Вселенная русского балета - Илзе Лиепа
Шрифт:
Интервал:
Закладка:
Дебют прошел триумфально. За кулисами постановщик спектакля Захаров сказал: «Зажглась новая звезда». А Галина Уланова пришла к Раисе в гримерную и сказала: «Я хотела бы подарить тебе, Стручок, хрустальные туфельки, но таких у меня нет». И подарила роскошные атласные белые туфли. Подарки и сувениры в тот день не кончались. И, конечно, Елизавета Павловна Гердт написала письмо своей ученице. Такая манера общения сложилась у них с самого начала и продолжалась многие годы. Елизавета Павловна говорила: «Знаешь, жизнь такая быстрая, такая суета… Не успеваешь сказать всего, что хочешь. Я тебе напишу, пожалуй, письмо». И вот – очередное письмо от мамы по искусству: «Труппа после первого акта стояла на лестнице, ожидая твоего прихода со сцены. Ты утопала в цветах. Словом, вскружили ребенку голову. Ребенок был нарасхват, ребенок принимал гостей. Количество автомобилей, подъезжавших к подъезду, загораживало дорогу. Ребенок поздно ложился спать, на урок опаздывал».
Все признавали, что Золушка в ее исполнении неподражаема. Подошло все: удивительные природные данные Стручковой, лучезарное лицо, обаяние, оптимистический актерский дар, легкий искрометный прыжок, безупречная техника… она была просто создана для этой партии.
Золушку Раиса Стручкова танцевала более четверти века. Танцевала повсюду: и на гастролях, и в своем родном Большом театре. Это был самый репертуарный спектакль Стручковой, и какое счастье, что лучшую из ее ролей сегодня можно увидеть в замечательном фильме «Хрустальный башмачок» 1960 года, где она танцевала вместе с Геннадием Ледяхом.
После «Золушки» Асаф Мессерер пригласил Стручкову на роль Авроры в балете «Спящая красавица». Потом были разные спектакли, танцевала она и пушкинских героинь – Парашу в «Медном всаднике», Марию в «Бахчисарайском фонтане». Как и в «Золушке», она не была первой исполнительницей этих партий, но она умела найти свои собственные краски и была самобытна. Конечно, Мария – Уланова в «Бахчисарайском фонтане» – это легенда: сохранилось множество воспоминаний современников о том, как Уланова спускалась по колонне, когда Зарема поражала ее кинжалом… Мне кажется, что не повторяться в тех партиях, которые уже были созданы великими мастерами, новому поколению помогало желание проникнуть в суть образа, в суть искусства. Как-то я прочитала в дневниках Рихтера о том, что для него самое главное – научиться читать ноты. То есть он всегда старался понять, что хотел выразить композитор, и максимально точно это исполнить. В этом и заключается секрет его великих интерпретаций. Наверное, то же самое случается и с великими артистами балета – не первыми исполнителями той или иной партии. Именно серьезность в отношении к своему делу заставляет их расшифровать, разгадывать то, что вложили в спектакль постановщик и первый исполнитель. Такое аккуратное, смиренное отношение к материалу дает возможность проявиться и собственной индивидуальности. Если нет некоего насилия над ролью, то исполнителю дается возможность шагнуть дальше.
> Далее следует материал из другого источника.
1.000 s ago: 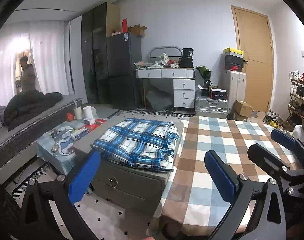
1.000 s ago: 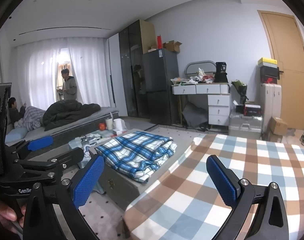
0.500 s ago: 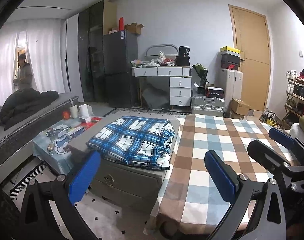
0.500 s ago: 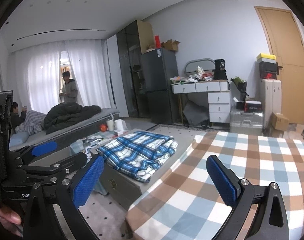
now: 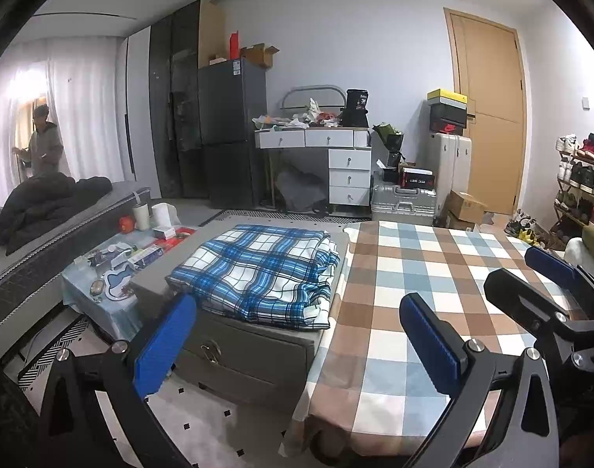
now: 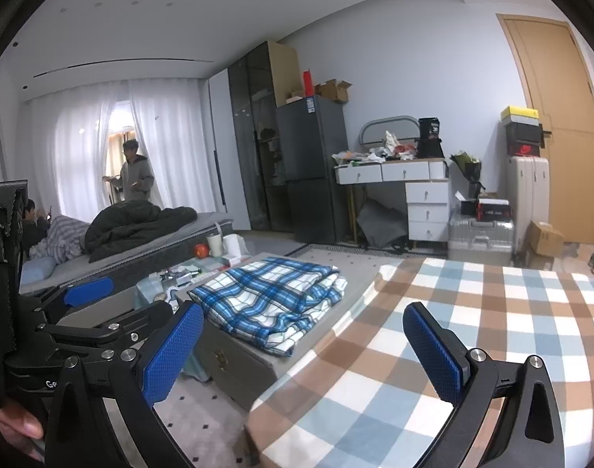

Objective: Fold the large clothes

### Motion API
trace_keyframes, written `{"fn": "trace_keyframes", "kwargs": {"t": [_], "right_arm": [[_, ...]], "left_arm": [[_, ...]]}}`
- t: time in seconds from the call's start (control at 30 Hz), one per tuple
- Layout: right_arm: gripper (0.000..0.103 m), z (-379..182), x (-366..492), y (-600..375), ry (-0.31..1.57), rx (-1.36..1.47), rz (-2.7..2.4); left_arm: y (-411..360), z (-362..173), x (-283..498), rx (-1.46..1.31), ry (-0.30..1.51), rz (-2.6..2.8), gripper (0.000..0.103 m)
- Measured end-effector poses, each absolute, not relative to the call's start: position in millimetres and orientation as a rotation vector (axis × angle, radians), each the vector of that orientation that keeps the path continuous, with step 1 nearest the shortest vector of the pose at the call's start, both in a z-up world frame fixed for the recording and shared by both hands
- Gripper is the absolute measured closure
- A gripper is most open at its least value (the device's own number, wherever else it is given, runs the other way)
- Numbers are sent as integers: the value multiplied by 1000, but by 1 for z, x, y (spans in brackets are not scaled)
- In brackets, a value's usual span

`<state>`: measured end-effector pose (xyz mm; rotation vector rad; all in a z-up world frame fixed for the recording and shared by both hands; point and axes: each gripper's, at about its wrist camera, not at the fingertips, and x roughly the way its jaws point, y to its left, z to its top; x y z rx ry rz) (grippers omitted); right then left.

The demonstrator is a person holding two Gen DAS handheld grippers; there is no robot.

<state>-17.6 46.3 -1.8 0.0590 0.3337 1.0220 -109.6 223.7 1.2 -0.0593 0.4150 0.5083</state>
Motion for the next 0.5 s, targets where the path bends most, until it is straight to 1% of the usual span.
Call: {"fn": "trace_keyframes", "kwargs": {"t": [0.5], "right_arm": [[0, -4, -15, 47, 338, 63, 1015]], "left_arm": [[223, -2, -107, -56, 426, 497, 1]]}}
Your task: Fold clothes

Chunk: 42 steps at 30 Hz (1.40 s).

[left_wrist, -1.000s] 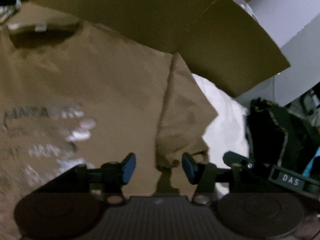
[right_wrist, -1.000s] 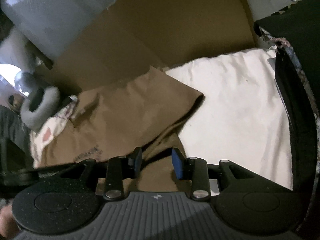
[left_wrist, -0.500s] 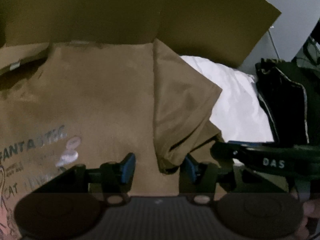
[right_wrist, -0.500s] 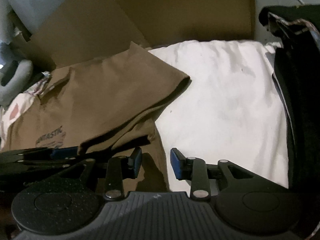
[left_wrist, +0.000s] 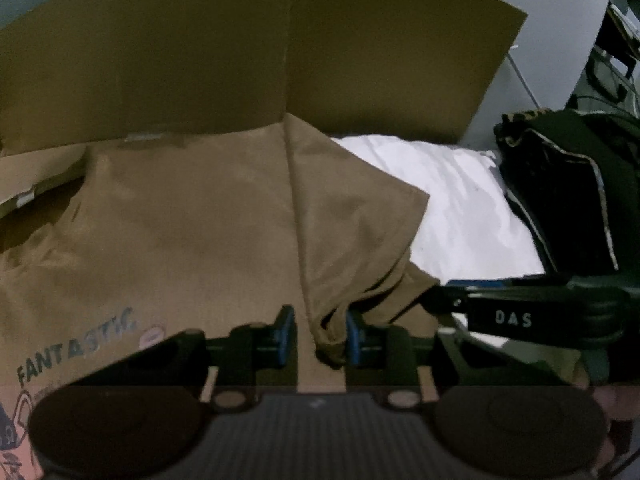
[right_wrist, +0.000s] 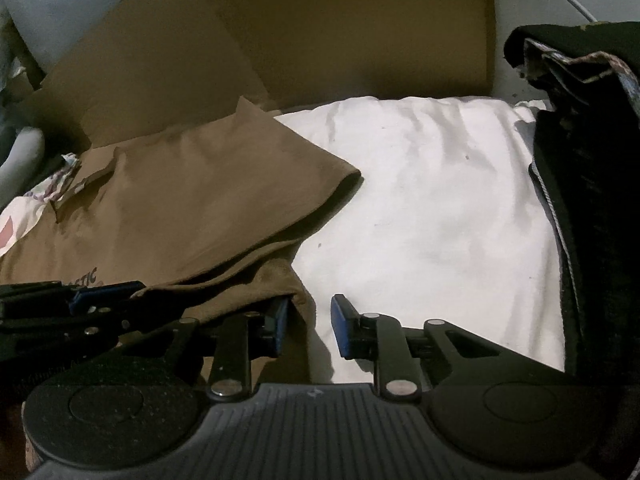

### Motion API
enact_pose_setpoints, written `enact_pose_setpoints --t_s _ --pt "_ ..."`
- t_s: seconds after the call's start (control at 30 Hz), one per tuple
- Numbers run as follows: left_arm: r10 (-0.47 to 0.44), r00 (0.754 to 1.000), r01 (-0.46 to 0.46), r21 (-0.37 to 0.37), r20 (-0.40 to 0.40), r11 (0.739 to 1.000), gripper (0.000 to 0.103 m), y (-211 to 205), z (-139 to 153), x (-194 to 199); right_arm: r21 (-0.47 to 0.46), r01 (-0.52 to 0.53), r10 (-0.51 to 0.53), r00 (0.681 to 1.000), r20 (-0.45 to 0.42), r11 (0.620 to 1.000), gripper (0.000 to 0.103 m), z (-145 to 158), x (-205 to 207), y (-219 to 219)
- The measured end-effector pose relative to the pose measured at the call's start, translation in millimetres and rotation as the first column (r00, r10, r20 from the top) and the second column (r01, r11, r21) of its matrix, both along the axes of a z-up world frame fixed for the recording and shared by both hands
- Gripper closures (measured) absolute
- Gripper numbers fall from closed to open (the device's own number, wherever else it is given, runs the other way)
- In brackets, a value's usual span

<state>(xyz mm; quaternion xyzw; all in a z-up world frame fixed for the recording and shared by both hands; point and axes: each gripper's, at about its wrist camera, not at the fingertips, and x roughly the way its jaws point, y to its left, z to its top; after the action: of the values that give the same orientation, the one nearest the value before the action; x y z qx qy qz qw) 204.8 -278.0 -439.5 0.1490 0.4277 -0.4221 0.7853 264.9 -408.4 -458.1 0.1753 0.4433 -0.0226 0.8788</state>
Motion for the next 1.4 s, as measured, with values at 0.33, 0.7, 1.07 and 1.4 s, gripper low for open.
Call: enact_pose_setpoints --t_s 0.33,0.7,1.07,1.4 --pt "0.106 0.986 -0.119 -0.096 -0.127 0.988 0.097 27.6 15.5 9.0 0.009 0.003 -0.003 1.000 0.012 1.000 0.075 -2.3 -2.0 -1.6" --pt "0.204 0.937 -0.218 -0.019 -0.284 0.976 0.097 38.2 -10.2 4.6 -0.008 -0.011 0.011 1.000 0.015 1.000 0.075 -2.8 -1.9 0.8" --pt "0.019 0.993 -0.033 -0.116 -0.116 0.993 0.062 9.6 42.3 -2.9 0.033 0.050 -0.050 0.999 -0.004 0.998 0.065 16.9 -21.8 -5.5" --pt "-0.081 0.995 0.073 -0.132 -0.056 0.989 0.065 -59.2 30.1 5.1 0.067 0.118 -0.119 0.993 0.016 0.991 0.065 22.2 -50.9 -20.1"
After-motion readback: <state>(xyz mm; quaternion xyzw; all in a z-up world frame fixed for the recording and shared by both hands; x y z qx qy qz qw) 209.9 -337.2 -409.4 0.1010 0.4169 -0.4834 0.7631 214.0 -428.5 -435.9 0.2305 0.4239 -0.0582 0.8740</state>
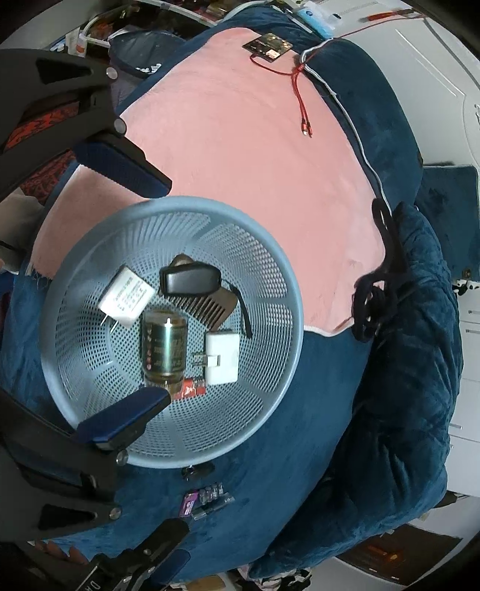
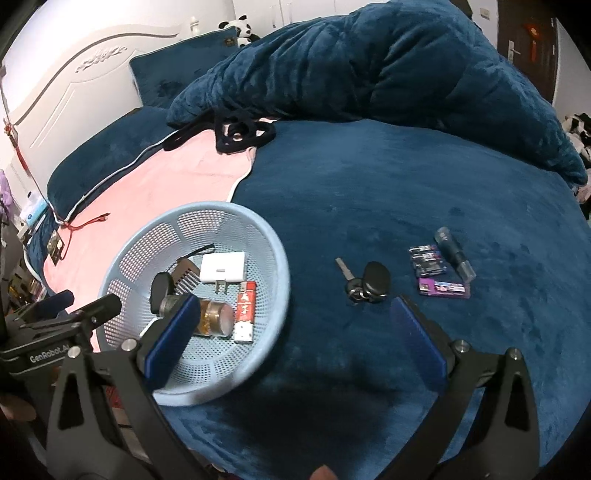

В жизни Раисы Степановны Стручковой не раз были моменты, когда внутренний гений вел ее правильным путем. Она прошла еще один «балеринский экзамен» – Джульетта в балете Сергея Прокофьева в постановке Леонида Лавровского. Каждую, кто танцевал Джульетту после Улановой, невольно сравнивали с ней. И это понятно: Уланова – эталон. Она впервые станцевала свою Джульетту в 1940 году на сцене Кировского театра в Ленинграде, а в 1946-м – в Большом. Но Стручковой удалось сделать невероятное. Мир увидел Галину Уланову в этом спектакле во время триумфальных гастролей в Лондоне в 1956 году. А когда через несколько лет, в 1963 году, Большой театр во второй раз поехал в Лондон и опять привез спектакль «Ромео и Джульетта» – главные партии исполнили Раиса Стручкова и мой отец, Марис Лиепа. И это было невероятно! Новый исполнительский состав завоевал публику. А ведь это так сложно – остались зрители (и балетные критики), влюбленные в спектакль, который танцевала Уланова, но все получилось.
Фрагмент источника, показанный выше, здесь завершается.